Господин Биттнер позвонил дежурному, чтобы приготовили машину, и назвал подчиненных, которые поедут с ним.
Вахмистр Махач сидел в караулке у печки и ждал решения своей участи. Украдкой, но очень внимательно он следил за дверью: кто появится первым — гестапо или второй русский, разводящий, а то и оба. Он молился про себя, чтобы гестаповцы явились первыми и чтобы никогда в жизни ему больше не видеть ни молодого русского, ни своего разводящего.
Он подбрасывал опилки и усердно орудовал кочергой в печурке, всякий раз будто случайно отодвигая ящик с опилками, на котором сидел, чуть левее, за печку. Надеялся укрыться за ней от выстрелов, если русский появится первым.
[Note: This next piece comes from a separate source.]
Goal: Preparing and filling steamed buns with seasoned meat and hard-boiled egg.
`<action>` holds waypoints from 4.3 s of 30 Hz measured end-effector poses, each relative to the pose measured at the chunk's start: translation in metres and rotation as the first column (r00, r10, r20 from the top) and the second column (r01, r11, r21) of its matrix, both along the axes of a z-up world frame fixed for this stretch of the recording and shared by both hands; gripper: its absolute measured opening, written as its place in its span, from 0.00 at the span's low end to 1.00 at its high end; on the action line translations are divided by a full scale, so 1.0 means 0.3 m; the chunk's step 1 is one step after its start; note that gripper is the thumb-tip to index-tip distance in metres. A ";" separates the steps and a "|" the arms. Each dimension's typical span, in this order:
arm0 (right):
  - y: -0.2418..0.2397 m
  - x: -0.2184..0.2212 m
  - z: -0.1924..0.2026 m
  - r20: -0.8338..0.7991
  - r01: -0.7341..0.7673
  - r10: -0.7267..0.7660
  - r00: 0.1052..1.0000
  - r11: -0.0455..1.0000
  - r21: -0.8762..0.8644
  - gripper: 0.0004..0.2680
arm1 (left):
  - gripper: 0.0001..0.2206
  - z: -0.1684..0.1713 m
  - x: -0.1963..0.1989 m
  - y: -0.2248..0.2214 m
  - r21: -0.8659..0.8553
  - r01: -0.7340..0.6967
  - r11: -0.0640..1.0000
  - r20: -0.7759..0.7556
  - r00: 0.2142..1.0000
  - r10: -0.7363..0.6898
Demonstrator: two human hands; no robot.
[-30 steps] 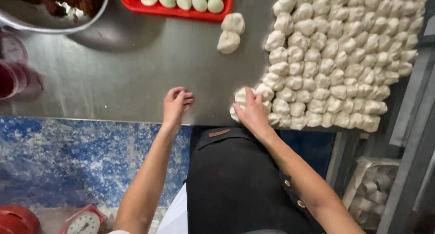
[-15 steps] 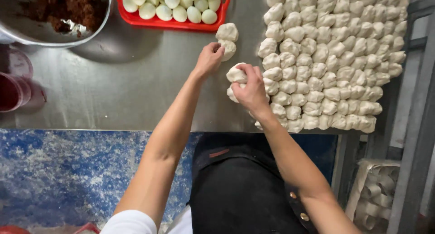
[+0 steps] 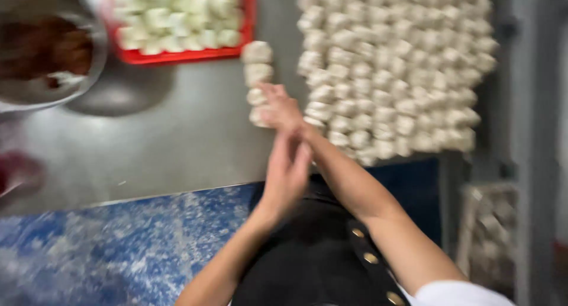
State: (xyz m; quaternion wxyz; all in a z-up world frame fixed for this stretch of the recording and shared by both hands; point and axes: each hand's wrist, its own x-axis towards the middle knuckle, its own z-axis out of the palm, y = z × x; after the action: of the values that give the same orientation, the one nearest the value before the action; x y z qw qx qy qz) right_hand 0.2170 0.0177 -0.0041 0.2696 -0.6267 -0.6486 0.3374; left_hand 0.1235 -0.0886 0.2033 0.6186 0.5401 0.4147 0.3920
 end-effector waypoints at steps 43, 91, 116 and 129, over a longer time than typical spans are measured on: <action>-0.127 1.874 -0.153 -0.198 0.656 -0.629 0.751 0.746 0.118 0.17 | 0.22 -0.538 1.153 0.110 -0.645 0.178 0.743 0.376 0.920 0.106; -0.651 0.795 0.584 -0.582 0.438 -0.483 0.654 0.869 -0.229 0.17 | 0.25 -0.685 -0.262 0.674 0.271 -0.074 0.960 -0.494 0.845 0.205; 0.285 2.039 -0.307 -0.200 0.706 -0.677 0.708 0.671 0.227 0.11 | 0.17 -0.426 1.298 0.442 -0.086 0.089 0.992 -0.270 0.957 -0.109; 0.655 2.195 -0.320 -0.031 0.657 -0.690 0.723 0.673 0.341 0.14 | 0.28 -0.560 1.405 0.606 -0.603 0.144 0.785 0.138 0.988 -0.075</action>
State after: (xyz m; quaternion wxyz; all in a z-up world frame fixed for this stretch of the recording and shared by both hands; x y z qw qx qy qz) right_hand 0.8755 0.2142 -0.1000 0.4423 -0.7836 -0.4308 0.0695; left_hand 0.5451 0.0932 0.0354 0.8028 0.3129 0.4532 0.2285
Вахмистру Махачу все еще было худо. От одного взгляда на труп русского у него начинал трястись подбородок. Вебер прикрикнул на него, чтоб он не двигал ящик, и вахмистру пришлось отказаться от задуманного маневра. Он притих.
Ефрейтор Вебер сидел на стуле, на коленях автомат на изготовку, и степенно отхлебывал шнапс. Он уже успокоился, убедив себя, что один бандит с автоматом без патронов не может вывести из равновесия такого опытного старого солдата, как он. Бдительно следя за Махачем, ефрейтор начал мечтать о приятных последствиях своей военной удачи. Получит благодарность от начальства, а если повезет, то и несколько дней отпуска, а чего еще может желать человек в этой дерьмовой войне?! До родного Курвендорфа[50], как окрестили свои деревни его приятели, не так уж далеко отсюда. Обнимет свою Марихен, а коли дознается, что она там валялась с иностранцами, «ауслендерами» — как болтают солдаты про немецких женщин, — так он хорошенько набьет ей морду. Потом с ней, еще зареванной, выспится, потому как приехал домой, а куда же ему еще идти? Рад будет полежать в перинах. И в конце концов, какое в его возрасте имеет значение, с кем там развлекалась его Марихен?! Сейчас есть заботы поважнее, а самая важная — остаться в живых. Выбраться из этой вшивой войны целым и невредимым.
Размышления ефрейтора Вебера прервал ворвавшийся комиссар Биттнер с подручными. Размечтавшийся ефрейтор не сразу сообразил, кто это пожаловал. Гестаповцы оставили машину на шоссе, остальную часть пути переулками до полицейского участка из осторожности прошли пешком. Местонахождение участка они выяснили в окраинной корчме, где перепугали нескольких картежников.
— Разрешите доложить, — вскочил Вебер, взяв автомат к ноге, — в бою один на один я уничтожил красного бандита!
Вебер заранее хорошенько продумал, как докладывать, чтобы в нужный момент рапорт его прозвучал достойно и браво.
— Gut, — сказал комиссар Биттнер отрывисто, не проявив ожидаемого Вебером восторга. И остальные гестаповцы выглядели сурово.
— Ich melde gehorsam…[51] — усердно забормотал вахмистр Махач и, щелкнув кожаными крагами, застыл навытяжку. Но комиссар Биттнер нервно приказал ему «Maul halten»[52] — и Махач трясущимися руками принялся разливать самогон.
Биттнер с отвращением понюхал поднесенную рюмку.
— Schweinerei[53], — сказал он, отставил рюмку и тщательно вытер руки носовым платком.
Дома Биттнер держал несколько бутылок отличного коньяка, но в последнее время не притрагивался к ним: от спиртного его неврастения усиливалась. По той же причине надо бы бросить курить, но это ему не удавалось.